The MindWell Origin Story

words by Anthony Williams

My service to you is to assist you in your journey toward healing and transformation in order to be fully expressed as a human being. My gifts to you are my integrity and the fruits of my own journey, the details of which I now share with you.

If one word could sum up my life story, it would be perseverance.

From adverse beginnings that included years in the foster care system due to family difficulties to my lifelong quest to know and express myself authentically and powerfully, I have had to persevere through challenging conditions, difficult circumstances, and internal conflicts. (And it is because of them that I can be of service to you.)

Growing up in the foster care system, with all of its challenges and difficulties, proved to be the very means by which I would start on my path toward self-realization.
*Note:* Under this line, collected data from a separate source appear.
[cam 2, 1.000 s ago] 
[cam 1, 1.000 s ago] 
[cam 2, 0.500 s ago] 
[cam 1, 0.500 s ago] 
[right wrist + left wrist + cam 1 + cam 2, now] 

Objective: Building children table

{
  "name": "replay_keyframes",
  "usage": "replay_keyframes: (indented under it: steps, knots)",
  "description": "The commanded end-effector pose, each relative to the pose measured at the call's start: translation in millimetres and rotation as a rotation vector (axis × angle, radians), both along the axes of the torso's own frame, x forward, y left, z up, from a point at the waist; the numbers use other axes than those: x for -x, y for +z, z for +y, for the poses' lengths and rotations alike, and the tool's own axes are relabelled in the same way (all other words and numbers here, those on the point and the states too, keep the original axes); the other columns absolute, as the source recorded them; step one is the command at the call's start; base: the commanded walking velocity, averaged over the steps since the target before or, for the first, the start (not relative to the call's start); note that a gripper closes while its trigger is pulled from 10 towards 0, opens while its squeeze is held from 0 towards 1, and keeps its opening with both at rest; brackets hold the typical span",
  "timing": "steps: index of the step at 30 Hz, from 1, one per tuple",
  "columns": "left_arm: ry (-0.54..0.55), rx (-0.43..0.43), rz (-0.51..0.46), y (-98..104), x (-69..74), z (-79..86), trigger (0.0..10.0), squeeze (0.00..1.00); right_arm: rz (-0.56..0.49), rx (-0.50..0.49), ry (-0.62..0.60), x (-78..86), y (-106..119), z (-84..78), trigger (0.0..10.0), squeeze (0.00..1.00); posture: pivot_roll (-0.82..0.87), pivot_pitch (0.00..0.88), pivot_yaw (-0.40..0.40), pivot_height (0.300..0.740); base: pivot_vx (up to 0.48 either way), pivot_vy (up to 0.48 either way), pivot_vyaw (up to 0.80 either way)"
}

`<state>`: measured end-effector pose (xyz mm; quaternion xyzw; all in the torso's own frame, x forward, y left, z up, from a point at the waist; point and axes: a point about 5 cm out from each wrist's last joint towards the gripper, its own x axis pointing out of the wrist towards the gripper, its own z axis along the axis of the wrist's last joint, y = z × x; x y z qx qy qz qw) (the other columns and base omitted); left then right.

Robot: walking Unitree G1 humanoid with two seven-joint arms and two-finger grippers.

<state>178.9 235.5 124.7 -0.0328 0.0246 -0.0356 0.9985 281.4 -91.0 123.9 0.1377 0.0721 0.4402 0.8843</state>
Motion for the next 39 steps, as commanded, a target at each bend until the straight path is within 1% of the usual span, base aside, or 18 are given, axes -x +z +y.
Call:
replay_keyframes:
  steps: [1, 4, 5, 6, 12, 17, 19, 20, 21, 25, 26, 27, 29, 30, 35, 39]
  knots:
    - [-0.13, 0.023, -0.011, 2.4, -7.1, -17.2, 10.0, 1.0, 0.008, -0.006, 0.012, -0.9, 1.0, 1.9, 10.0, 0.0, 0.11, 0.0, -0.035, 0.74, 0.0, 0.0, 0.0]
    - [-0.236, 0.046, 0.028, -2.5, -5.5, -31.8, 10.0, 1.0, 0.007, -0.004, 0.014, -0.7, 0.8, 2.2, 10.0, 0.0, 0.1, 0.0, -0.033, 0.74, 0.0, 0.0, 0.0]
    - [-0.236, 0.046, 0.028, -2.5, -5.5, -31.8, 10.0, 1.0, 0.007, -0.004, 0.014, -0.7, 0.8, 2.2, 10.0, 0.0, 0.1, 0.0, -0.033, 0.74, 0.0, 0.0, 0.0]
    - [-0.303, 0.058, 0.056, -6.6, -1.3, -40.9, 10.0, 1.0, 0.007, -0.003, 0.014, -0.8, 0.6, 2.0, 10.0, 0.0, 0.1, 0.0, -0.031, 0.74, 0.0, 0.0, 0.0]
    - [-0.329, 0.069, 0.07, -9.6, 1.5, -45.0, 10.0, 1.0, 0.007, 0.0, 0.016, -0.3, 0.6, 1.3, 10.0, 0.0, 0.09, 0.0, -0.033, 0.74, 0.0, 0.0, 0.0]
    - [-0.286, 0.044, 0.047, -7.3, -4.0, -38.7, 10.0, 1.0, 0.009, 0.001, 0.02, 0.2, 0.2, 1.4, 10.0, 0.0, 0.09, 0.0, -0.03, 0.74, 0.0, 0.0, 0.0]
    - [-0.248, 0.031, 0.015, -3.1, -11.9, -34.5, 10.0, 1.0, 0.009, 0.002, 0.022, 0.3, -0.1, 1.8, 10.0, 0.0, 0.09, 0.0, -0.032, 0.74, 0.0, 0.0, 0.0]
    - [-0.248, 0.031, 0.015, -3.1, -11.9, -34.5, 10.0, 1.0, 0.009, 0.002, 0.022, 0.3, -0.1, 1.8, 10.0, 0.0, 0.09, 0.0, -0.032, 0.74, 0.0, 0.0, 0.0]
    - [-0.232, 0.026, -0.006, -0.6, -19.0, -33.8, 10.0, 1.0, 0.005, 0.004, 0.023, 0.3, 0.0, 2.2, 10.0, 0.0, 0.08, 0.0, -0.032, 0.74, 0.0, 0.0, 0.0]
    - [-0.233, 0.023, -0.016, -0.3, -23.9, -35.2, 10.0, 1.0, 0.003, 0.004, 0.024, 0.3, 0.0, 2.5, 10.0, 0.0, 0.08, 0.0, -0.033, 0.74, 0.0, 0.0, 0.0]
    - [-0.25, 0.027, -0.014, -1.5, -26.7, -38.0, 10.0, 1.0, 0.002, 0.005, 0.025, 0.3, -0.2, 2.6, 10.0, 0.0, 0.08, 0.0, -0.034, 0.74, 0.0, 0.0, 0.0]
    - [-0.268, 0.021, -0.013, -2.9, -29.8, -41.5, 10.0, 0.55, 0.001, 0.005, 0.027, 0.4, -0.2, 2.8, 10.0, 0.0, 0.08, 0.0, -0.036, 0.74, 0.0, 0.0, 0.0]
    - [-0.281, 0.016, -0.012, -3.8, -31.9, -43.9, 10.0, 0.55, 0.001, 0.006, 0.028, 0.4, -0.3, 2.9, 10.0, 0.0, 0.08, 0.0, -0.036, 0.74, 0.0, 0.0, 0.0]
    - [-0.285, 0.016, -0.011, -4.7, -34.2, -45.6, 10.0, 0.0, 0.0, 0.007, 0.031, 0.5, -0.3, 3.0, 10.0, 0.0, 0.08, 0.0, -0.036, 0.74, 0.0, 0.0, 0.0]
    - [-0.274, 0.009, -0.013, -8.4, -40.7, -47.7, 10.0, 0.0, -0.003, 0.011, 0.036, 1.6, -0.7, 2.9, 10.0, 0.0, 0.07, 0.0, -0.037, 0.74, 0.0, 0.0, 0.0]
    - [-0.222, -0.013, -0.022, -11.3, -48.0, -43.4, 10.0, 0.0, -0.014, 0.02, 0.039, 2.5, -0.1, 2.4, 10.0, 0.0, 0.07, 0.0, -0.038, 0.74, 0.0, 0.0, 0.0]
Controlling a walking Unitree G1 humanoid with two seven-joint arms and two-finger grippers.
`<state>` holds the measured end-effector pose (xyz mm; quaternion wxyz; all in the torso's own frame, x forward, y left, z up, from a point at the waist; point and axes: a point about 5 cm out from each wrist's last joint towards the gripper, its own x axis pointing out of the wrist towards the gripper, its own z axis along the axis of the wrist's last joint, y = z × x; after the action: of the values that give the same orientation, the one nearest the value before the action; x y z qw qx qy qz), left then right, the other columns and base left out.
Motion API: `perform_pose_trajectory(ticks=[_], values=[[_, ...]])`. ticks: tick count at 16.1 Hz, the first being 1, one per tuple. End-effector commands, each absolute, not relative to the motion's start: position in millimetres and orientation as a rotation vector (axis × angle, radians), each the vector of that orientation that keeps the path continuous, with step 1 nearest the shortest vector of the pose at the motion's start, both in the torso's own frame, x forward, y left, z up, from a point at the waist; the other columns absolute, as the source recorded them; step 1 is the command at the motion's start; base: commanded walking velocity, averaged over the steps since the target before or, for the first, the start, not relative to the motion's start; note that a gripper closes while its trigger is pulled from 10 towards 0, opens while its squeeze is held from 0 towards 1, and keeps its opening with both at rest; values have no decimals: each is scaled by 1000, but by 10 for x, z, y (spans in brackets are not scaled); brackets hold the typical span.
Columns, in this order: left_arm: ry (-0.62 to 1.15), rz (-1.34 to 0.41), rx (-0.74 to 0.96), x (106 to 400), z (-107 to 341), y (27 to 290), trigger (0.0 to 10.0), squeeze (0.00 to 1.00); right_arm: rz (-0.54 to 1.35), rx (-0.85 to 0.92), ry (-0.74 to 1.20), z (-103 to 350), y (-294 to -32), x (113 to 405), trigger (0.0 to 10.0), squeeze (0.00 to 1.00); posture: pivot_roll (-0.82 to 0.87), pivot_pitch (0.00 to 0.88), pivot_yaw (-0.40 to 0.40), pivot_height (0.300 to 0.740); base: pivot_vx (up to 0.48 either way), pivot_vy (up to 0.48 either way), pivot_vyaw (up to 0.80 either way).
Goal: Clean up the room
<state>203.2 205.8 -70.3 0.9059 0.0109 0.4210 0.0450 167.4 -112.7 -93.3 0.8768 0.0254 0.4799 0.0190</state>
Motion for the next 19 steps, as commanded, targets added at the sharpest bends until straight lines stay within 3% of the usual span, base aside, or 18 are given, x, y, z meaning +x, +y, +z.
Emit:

My primary influences in my early years were my foster parents, Mr. and Mrs. Harris. Mrs. Harris demanded academic excellence and instilled in me the beginnings of the disciplined way that I continue today. My discipline and academic success, acquired in spite of adverse beginnings, fueled my personal drive toward excellence and were instrumental in my graduating with honors from King Preparatory School, a New England day college preparatory school, with the added distinction of winning the “Scholar Athlete Award’’.

I earned my Bachelor’s in English Literature at Tufts University. The four years I spent at Tufts were the most challenging years of my young adult life. I encountered overt racist attitudes from other students and also began to discern the covert ways that racism is institutionalized in places of higher learning. My discontent and disillusionment were so wrenching that I was advised by my mentor, Professor Pearl T. Robinson, who taught African Studies and Political Science, to visit Africa.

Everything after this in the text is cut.